For quantitative assessment of differentiation, researchers can perform Western blot analysis using CNN1 antibodies at 1 μg/mL, following protocols validated for A7r5 rat thoracic aortic smooth muscle cells as positive controls .

How is CNN1 being investigated as a potential prognostic or therapeutic target?

Recent research has highlighted CNN1's potential as both a prognostic marker and therapeutic target:

• Prognostic value: Analysis using the PrognoScan and Kaplan-Meier plot databases has revealed that CNN1 expression correlates with patient outcomes in various cancers . Researchers should consider incorporating CNN1 expression analysis into their prognostic signature development.

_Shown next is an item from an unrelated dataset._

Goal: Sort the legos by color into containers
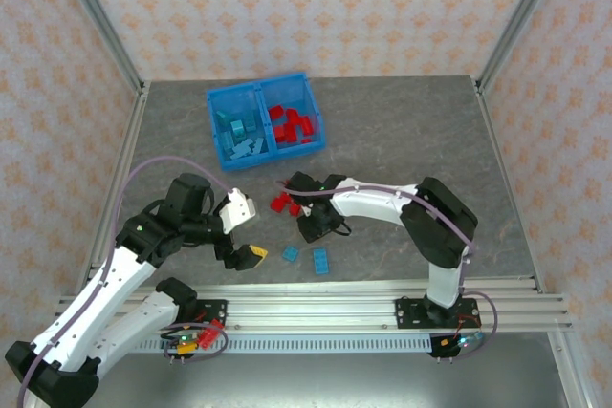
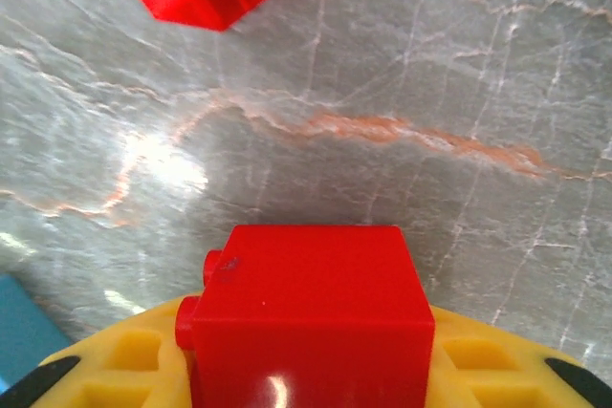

• Correlation with immune checkpoints: The strong positive correlation between CNN1 expression and immune checkpoint genes in most cancer types suggests that CNN1 could serve as a biomarker for immunotherapy response prediction .

• CNN1 inhibition: In sarcoma (SARC) and diffuse large B-cell lymphoma (DLBC), where CNN1 expression negatively correlates with immune checkpoint genes, CNN1 inhibitors might represent potential therapeutic strategies .

• Association with angiogenesis: CNN1's correlation with VEGF expression suggests it may influence tumor angiogenesis, opening potential avenues for anti-angiogenic therapy development .

Researchers exploring CNN1 as a therapeutic target should consider:

• Developing CNN1-targeting antibodies for therapy

• Investigating small molecule inhibitors of CNN1

• Exploring RNA interference approaches to modulate CNN1 expression

• Evaluating combination strategies with existing immunotherapies based on CNN1 expression profiles

What are the latest methodological advances in CNN1 detection and quantification?

Recent methodological advances have enhanced the sensitivity and application range of CNN1 detection:

• Recombinant antibody technology: Development of recombinant CNN1 antibodies (e.g., CNN1-1408R, rCNN1-832) offers improved lot-to-lot consistency and specialized applications .

• Multiplex immunofluorescence: Integration of CNN1 antibodies into multiplexed panels allows simultaneous visualization of multiple markers, enabling more comprehensive analysis of tissue microenvironments.

• Digital pathology approaches: Quantitative image analysis using whole slide imaging and artificial intelligence algorithms can provide objective quantification of CNN1 expression in tissue samples.

• Single-cell analysis: Application of CNN1 antibodies in single-cell techniques like mass cytometry (CyTOF) and CODEX enables high-dimensional analysis of CNN1 expression at the single-cell level.

• In situ hybridization combination: Dual detection of CNN1 mRNA and protein using RNAscope combined with immunohistochemistry provides insights into transcriptional and post-transcriptional regulation.

Researchers should evaluate these emerging methodologies based on their specific research questions and available resources, recognizing that traditional approaches like Western blotting and immunohistochemistry remain robust and well-validated for CNN1 detection in many applications.